Output what the records say, word for word, with no images.

Dataset items

Content starts

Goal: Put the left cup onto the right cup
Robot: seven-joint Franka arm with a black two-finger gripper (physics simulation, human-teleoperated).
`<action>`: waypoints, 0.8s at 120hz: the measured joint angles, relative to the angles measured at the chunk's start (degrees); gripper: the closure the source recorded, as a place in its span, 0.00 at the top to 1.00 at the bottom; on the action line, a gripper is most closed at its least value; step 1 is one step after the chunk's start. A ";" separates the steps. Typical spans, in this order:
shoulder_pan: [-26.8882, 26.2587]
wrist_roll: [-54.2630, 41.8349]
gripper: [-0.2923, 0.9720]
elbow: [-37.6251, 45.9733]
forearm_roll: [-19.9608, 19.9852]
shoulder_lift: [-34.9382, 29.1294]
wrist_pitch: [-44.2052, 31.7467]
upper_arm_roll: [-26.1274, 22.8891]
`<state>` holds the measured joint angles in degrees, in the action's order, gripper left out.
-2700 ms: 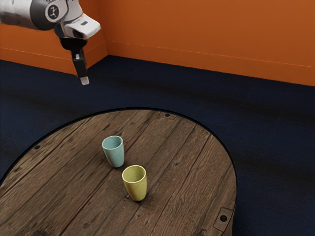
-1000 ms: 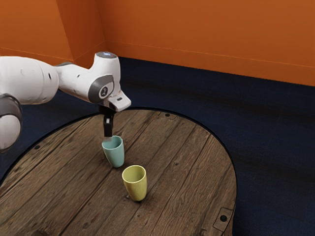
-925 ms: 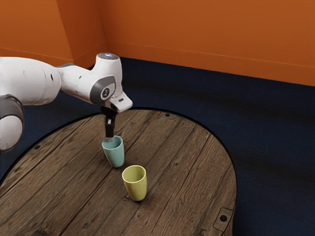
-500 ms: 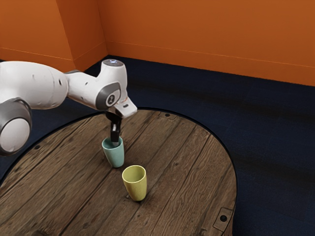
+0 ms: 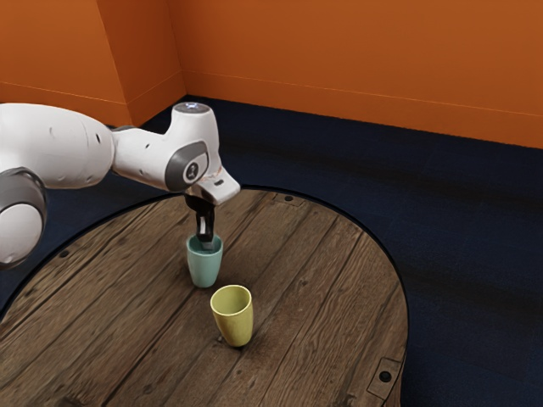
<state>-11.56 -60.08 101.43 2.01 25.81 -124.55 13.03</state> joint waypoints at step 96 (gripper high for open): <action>-3.55 4.73 0.15 7.39 -0.54 -15.87 3.70 0.12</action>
<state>-15.12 -55.35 108.82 1.47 9.94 -120.85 13.15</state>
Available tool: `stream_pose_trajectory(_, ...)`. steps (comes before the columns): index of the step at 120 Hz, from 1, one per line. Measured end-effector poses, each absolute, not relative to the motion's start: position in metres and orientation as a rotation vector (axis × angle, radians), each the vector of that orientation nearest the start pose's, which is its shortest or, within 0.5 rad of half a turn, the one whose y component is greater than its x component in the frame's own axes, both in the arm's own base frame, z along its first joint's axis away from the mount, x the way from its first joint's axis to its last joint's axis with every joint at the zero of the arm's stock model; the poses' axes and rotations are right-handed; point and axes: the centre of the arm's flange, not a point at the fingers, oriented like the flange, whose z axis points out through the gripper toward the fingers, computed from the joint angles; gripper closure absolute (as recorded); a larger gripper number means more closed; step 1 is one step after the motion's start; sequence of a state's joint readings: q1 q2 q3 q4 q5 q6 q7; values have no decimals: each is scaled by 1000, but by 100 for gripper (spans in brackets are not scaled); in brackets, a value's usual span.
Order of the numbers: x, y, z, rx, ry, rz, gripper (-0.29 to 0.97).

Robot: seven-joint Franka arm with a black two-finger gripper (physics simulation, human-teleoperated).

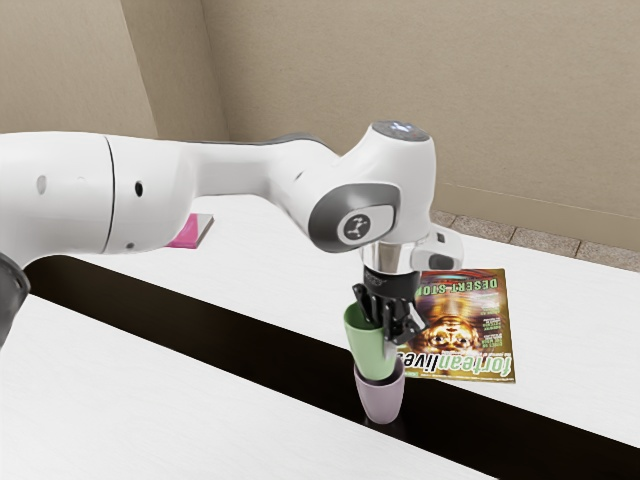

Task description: Place the left cup onto the right cup

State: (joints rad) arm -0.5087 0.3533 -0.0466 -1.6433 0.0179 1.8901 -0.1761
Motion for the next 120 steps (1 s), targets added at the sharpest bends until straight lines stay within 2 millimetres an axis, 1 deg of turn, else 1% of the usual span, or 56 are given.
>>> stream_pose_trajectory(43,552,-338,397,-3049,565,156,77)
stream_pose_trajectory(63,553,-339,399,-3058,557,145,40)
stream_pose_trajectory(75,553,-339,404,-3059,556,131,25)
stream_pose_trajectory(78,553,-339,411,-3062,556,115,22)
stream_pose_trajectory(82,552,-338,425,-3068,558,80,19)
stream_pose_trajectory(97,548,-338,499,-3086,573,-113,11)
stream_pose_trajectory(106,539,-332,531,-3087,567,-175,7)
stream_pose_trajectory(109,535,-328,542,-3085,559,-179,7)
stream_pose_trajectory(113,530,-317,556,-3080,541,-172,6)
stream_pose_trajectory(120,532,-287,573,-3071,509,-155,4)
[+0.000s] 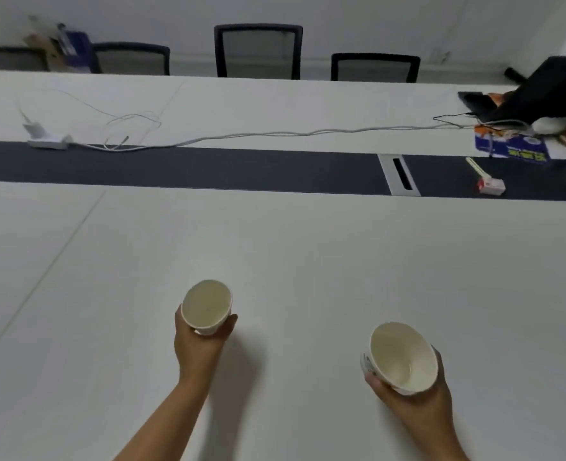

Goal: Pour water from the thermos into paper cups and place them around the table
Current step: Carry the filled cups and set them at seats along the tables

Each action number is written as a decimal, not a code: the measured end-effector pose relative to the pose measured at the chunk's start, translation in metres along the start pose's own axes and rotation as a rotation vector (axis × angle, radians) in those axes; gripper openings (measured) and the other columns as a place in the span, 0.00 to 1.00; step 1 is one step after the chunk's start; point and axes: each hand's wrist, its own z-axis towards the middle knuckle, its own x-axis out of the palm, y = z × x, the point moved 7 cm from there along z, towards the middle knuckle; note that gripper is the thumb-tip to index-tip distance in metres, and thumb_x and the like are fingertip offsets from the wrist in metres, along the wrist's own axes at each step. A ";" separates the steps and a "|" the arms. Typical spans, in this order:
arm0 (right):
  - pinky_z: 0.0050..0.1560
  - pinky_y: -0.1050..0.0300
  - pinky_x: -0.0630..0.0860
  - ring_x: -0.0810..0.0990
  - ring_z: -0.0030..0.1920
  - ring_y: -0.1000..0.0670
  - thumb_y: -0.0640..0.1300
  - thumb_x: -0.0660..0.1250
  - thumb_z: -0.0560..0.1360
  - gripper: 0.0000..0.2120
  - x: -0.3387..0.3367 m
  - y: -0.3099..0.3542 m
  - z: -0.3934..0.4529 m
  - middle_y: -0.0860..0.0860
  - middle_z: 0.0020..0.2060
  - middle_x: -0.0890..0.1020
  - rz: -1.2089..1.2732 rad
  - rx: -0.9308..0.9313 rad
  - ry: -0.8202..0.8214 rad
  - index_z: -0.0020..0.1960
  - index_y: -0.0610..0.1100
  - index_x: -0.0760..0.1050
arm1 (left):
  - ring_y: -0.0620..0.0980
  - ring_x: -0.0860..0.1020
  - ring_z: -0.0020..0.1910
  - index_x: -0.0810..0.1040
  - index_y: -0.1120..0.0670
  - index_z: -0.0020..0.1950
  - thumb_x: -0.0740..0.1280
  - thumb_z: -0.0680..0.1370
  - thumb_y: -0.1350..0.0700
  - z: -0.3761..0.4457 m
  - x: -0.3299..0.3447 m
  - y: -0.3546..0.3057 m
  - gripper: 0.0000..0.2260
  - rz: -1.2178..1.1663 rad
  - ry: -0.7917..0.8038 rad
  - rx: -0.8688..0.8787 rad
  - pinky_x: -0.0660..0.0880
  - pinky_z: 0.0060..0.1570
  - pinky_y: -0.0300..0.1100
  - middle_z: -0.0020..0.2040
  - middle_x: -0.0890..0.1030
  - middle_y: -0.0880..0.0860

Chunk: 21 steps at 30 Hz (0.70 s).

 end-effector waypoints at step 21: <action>0.43 0.86 0.64 0.75 0.42 0.69 0.41 0.80 0.43 0.34 0.059 -0.046 0.100 0.43 0.50 0.77 -0.002 0.107 0.030 0.46 0.50 0.71 | 0.56 0.66 0.68 0.59 0.60 0.70 0.74 0.68 0.61 0.129 0.012 0.046 0.35 -0.004 -0.263 -0.129 0.65 0.66 0.49 0.68 0.66 0.58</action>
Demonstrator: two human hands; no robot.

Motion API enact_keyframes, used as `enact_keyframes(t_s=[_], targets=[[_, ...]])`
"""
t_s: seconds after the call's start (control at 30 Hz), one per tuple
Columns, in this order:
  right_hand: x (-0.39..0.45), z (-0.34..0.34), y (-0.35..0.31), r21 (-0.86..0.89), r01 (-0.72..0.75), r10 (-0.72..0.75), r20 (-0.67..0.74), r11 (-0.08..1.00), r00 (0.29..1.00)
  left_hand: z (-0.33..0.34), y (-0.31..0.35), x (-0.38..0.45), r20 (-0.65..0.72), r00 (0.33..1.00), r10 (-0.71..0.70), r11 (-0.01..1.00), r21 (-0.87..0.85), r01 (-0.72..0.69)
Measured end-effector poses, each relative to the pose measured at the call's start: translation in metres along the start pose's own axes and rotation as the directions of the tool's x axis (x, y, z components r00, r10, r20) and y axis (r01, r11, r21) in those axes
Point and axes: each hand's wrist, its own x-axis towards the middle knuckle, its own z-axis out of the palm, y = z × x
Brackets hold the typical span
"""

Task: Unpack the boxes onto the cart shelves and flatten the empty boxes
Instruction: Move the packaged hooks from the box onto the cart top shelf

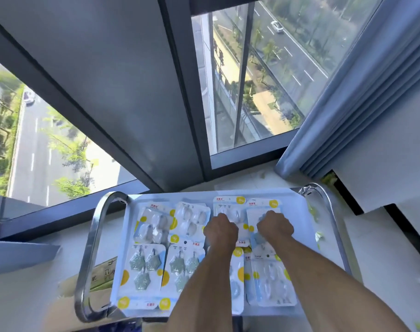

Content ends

-- REPLY --
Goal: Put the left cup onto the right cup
Robot: seven-joint Franka arm with a black two-finger gripper (physics simulation, human-teleoperated).
`<action>`: waypoints, 0.8s at 120hz: the measured joint angles, relative to the angles measured at the chunk's start (degrees); gripper: the closure the source recorded, as a place in its span, 0.00 at the top to 1.00 at the bottom; on the action line, a gripper is most closed at its least value; step 1 is one step after the chunk's start. A ";" separates the steps. Typical spans, in this order:
shoulder_pan: [-26.8882, 26.2587]
wrist_roll: [-54.2630, 41.8349]
gripper: [-0.2923, 0.9720]
elbow: [-37.6251, 45.9733]
forearm_roll: [-19.9608, 19.9852]
shoulder_lift: [-34.9382, 29.1294]
wrist_pitch: [-44.2052, 31.7467]
upper_arm_roll: [-26.1274, 22.8891]
`<state>` holds the measured joint angles in degrees, in the action's order, gripper left out.
-2700 ms: 
-1000 ms: 
-925 ms: 
-500 ms: 
+0 ms: 
<state>-11.56 -60.08 101.43 2.01 25.81 -124.55 13.03</state> joint waypoints at step 96 (gripper high for open): <action>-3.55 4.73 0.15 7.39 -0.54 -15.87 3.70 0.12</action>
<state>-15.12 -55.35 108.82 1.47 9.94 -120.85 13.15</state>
Available tool: `stream_pose_trajectory(_, ...)`. steps (comes before the columns): index of the step at 120 Hz, from 1, one per line. Measured end-effector poses, each absolute, not relative to the motion's start: position in metres and orientation as a rotation vector (axis × angle, radians), each the vector of that orientation nearest the start pose's, which is its shortest or, within 0.5 rad of half a turn, the one whose y component is greater than its x component in the frame's own axes, both in the arm's own base frame, z along its first joint's axis away from the mount, x the way from its first joint's axis to its last joint's axis with every joint at the zero of the arm's stock model; the poses' axes and rotations are right-handed; point and axes: the centre of the arm's flange, not a point at the fingers, oriented like the flange, whose z axis points out through the gripper toward the fingers, computed from the joint angles; gripper closure absolute (as recorded); a larger gripper number means more closed; step 1 is one step after the motion's start; sequence of a state's joint readings: q1 q2 q3 q4 q5 q6 q7; values have no decimals: each is scaled by 1000, but by 100 for gripper (spans in brackets are not scaled); in brackets, a value's usual span.
Order of the numbers: x, y, z, rx, ry, rz, gripper (-0.29 to 0.97).

Robot: seven-joint Franka arm with a black two-finger gripper (physics simulation, human-teleoperated).


Task description: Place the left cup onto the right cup

State: (joints rad) arm -0.5087 0.3533 -0.0466 -1.6433 0.0179 1.8901 -0.1761
Motion for the next 120 steps (1 s), targets added at the sharpest bends until straight lines stay within 2 millimetres an axis, 1 deg of turn, else 1% of the usual span, or 56 are given.
>>> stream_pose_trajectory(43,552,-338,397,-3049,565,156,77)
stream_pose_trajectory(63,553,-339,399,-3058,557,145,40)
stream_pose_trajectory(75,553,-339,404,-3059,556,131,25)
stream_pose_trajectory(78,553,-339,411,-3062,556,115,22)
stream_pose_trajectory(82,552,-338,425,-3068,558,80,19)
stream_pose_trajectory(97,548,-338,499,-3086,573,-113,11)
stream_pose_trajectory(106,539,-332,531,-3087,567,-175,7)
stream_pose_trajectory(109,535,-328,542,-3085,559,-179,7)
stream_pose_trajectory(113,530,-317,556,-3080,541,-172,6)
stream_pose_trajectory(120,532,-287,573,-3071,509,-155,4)
[+0.000s] 

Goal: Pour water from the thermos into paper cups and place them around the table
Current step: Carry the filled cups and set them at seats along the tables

Each action number is written as a decimal, not a code: the measured end-effector pose relative to the pose measured at the chunk's start, translation in metres along the start pose's own axes and rotation as a rotation vector (axis × angle, radians) in those axes; gripper openings (measured) and the other columns as a place in the span, 0.00 to 1.00; step 1 is one step after the chunk's start; point and axes: each hand's wrist, its own z-axis towards the middle knuckle, its own x-axis out of the palm, y = z × x, the point moved 7 cm from there along z, towards the middle knuckle; note that gripper is the thumb-tip to index-tip distance in metres, and thumb_x and the like are fingertip offsets from the wrist in metres, along the wrist's own axes at each step. A ";" separates the steps and a "|" the arms. Typical spans, in this order:
arm0 (right):
  - pinky_z: 0.0050..0.1560
  - pinky_y: -0.1050..0.0300
  - pinky_x: -0.0630..0.0860
  - ring_x: -0.0810..0.0990
  - ring_z: -0.0030..0.1920
  - ring_y: -0.1000..0.0670
  - thumb_y: -0.0640..0.1300
  - thumb_x: -0.0660..0.1250
  - thumb_z: -0.0560..0.1360
  - gripper: 0.0000..0.2120
  - x: -0.3387..0.3367 m
  - y: -0.3099..0.3542 m
  - z: -0.3934..0.4529 m
  - middle_y: -0.0860..0.0860
  - middle_z: 0.0020..0.2060
  - middle_x: -0.0890..0.1020
  - rz: -1.2089..1.2732 rad
  - rx: -0.9308..0.9313 rad
  - ry: -0.8202..0.8214 rad
  - index_z: -0.0020..0.1960
  - index_y: -0.0610..0.1100
  - index_x: -0.0760..0.1050
arm1 (left):
  - ring_y: -0.0620..0.0980
  - ring_x: -0.0860..0.1020
  - ring_z: -0.0020..0.1910
  - index_x: -0.0810..0.1040
  - index_y: -0.1120..0.0670
  - index_z: -0.0020..0.1950
  - thumb_x: -0.0740..0.1280
  - thumb_z: -0.0680..0.1370
  - thumb_y: -0.1350..0.0700
  - z: -0.3761..0.4457 m
  - x: -0.3299..0.3447 m
  - y: -0.3546..0.3057 m
  - gripper: 0.0000..0.2260
  - rz: -1.2178..1.1663 rad
  - ry: -0.7917..0.8038 rad
  - rx: -0.8688..0.8787 rad
  - pinky_x: -0.0660..0.0880
  - pinky_z: 0.0060..0.1570
  - pinky_y: -0.0300..0.1100
  - middle_z: -0.0020..0.2040
  - middle_x: -0.0890..0.1030
  - middle_y: -0.0880..0.0860

Chunk: 21 steps at 30 Hz (0.70 s).

 end-effector waypoints at step 21: <action>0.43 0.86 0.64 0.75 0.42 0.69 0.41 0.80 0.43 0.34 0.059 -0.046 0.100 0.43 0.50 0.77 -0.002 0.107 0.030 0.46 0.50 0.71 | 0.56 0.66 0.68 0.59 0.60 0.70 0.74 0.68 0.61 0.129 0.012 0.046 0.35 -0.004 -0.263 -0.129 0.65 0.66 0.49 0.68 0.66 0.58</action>
Demonstrator: two human hands; no robot.

Motion API enact_keyframes, used as `enact_keyframes(t_s=[_], targets=[[_, ...]])`
"""
t_s: seconds after the call's start (control at 30 Hz), one per tuple
Columns, in this order:
  right_hand: x (-0.39..0.45), z (-0.34..0.34), y (-0.35..0.31), r21 (-0.86..0.89), r01 (-0.72..0.75), r10 (-0.72..0.75), r20 (-0.67..0.74), r11 (-0.08..1.00), r00 (0.29..1.00)
  left_hand: z (-0.33..0.34), y (-0.31..0.35), x (-0.38..0.45), r20 (-0.65..0.72), r00 (0.33..1.00), r10 (-0.71..0.70), r11 (-0.01..1.00), r21 (-0.87..0.85), r01 (-0.72..0.69)
Measured end-effector poses, each relative to the pose measured at the call's start: translation in metres along the start pose's own axes and rotation as the directions of the tool's x axis (x, y, z components r00, r10, r20) and y axis (r01, r11, r21) in those axes
Point and axes: each hand's wrist, its own x-axis towards the middle knuckle, its own z-axis out of the palm, y = z × x
Brackets hold the typical span
"""

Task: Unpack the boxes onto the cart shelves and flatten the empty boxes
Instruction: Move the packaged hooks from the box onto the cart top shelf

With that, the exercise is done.